The Profiler pane recursively determines the run time and number of calls for every function and method called in a file, whether directly or indirectly, breaking down each procedure into its smallest individual units. This allows you to easily identify the bottlenecks in your code, points you toward the exact statements most critical for optimization, and measures the performance delta after followup changes.

Spyder Profiler pane, displaying a list of functions and their execution time

Running the Profiler

You can select the file to run in Spyder’s Profiler by simply clicking within it in the Editor, or you can manually enter the name/path in the Profiler’s path box (top left of the pane). Either way, you can then run it on the file by clicking Run ‣ Profile, clicking Profile in the Profiler pane, or by using a configurable shortcut (F10 by default). If you’d like to cancel an in-progress run, click the Stop button in the top right, and if profiling fails for any reason, click the Output button to consult the log as to why.

Important

Currently, the Profiler only runs files with their working directory set to that of their file location on disk. Therefore, relative paths assuming a different working directly won’t work as intended, and should be replaced with absolute ones or should assume the working directory is that of the file. This limitation is planned to be resolved in a future version of Spyder.

To open and go directly to the file and line in the Editor where an item is the profiler was called, just double-click it. Increase the number of hierarchical levels displayed for a particular object by clicking the dropdown arrows to the left of the name, or increase/decrease the depth shown for all levels with the buttons in the top left, to the left of the timestamp. You can click the dropdown or press the Down Arrow key in the filename field to recall paths of previous profiled files. You can save the data for a given run to disk with the Save data button, and it can be loaded to compare with another run with the Load data button. To remove the loaded data, click the Clear comparison button.

Interpreting the results

Results are broken down by top-level function/method/statement, with each sub-element listed hierarchically under the top-level item that called them. Total Time is that taken by the specified item and every function “underneath” (i.e. called by) it, while Local Time only counts the time spent in the particular callable object’s own scope. The Calls column displays the total number of times the specified object was called at that level inside its parent calling function (or within the __main__ scope, if a top-level object). Finally, the numbers in the Diff columns for each of the three appear if a comparison is loaded, and indicate the deltas between each measurement.

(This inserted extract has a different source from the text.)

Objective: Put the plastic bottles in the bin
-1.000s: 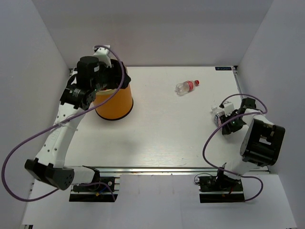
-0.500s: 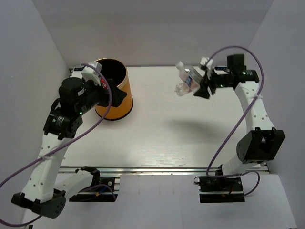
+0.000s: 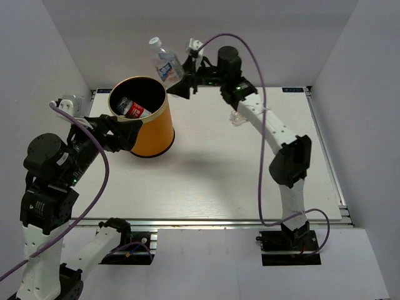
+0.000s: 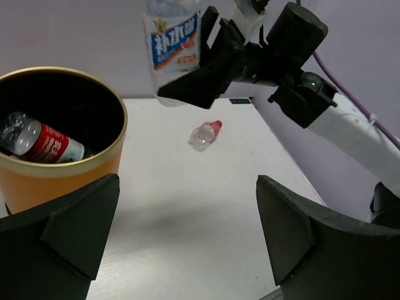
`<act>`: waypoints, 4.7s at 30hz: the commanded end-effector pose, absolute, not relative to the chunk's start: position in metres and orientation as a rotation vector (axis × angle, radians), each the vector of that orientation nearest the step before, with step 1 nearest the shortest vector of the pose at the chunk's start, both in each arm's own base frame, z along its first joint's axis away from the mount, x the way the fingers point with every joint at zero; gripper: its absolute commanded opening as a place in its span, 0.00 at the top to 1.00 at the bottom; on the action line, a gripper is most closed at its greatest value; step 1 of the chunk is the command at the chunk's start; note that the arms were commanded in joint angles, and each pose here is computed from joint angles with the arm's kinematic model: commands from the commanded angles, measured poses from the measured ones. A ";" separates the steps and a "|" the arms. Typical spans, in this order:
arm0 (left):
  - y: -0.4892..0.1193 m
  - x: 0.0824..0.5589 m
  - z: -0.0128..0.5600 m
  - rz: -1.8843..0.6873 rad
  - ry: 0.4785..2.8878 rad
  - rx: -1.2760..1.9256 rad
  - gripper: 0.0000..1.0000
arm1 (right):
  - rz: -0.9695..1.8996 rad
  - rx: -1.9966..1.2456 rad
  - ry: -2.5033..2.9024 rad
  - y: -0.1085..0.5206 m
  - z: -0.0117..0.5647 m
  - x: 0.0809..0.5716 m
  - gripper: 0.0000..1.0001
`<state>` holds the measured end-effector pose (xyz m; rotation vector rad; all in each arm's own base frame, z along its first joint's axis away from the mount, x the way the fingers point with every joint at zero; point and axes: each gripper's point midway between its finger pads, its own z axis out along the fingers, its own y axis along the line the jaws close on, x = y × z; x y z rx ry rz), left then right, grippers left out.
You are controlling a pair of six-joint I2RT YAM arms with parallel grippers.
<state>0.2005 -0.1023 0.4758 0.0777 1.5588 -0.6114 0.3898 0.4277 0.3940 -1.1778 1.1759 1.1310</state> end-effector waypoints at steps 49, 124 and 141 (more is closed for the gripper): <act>-0.142 0.222 0.327 -0.779 1.894 0.077 0.00 | 0.325 -1.290 1.551 0.154 0.254 0.515 0.10; -0.084 0.158 0.260 -0.605 2.032 -0.216 0.00 | 0.751 -1.327 0.631 0.432 0.473 0.380 1.00; -0.084 0.151 0.245 -0.619 2.062 -0.234 0.00 | 0.922 -1.100 0.663 0.559 0.413 0.375 0.64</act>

Profiler with a comparison loaded, displaying the time deltas between two runs

For example, suppose you ran the Profiler on a file calling a function print_wrapper() that in turn called the print() function, and the print_wrapper() function took a total of 3 ms to run, with 2 ms of that spent executing the print() function inside it. Therefore, if print() called nothing else itself, its Total Time and Local Time would both be identical, at 2 ms. Meanwhile, Total Time for print_wrapper() would be 3 ms, but Local Time only 1 ms as the rest of that time was spend inside the print() function it called.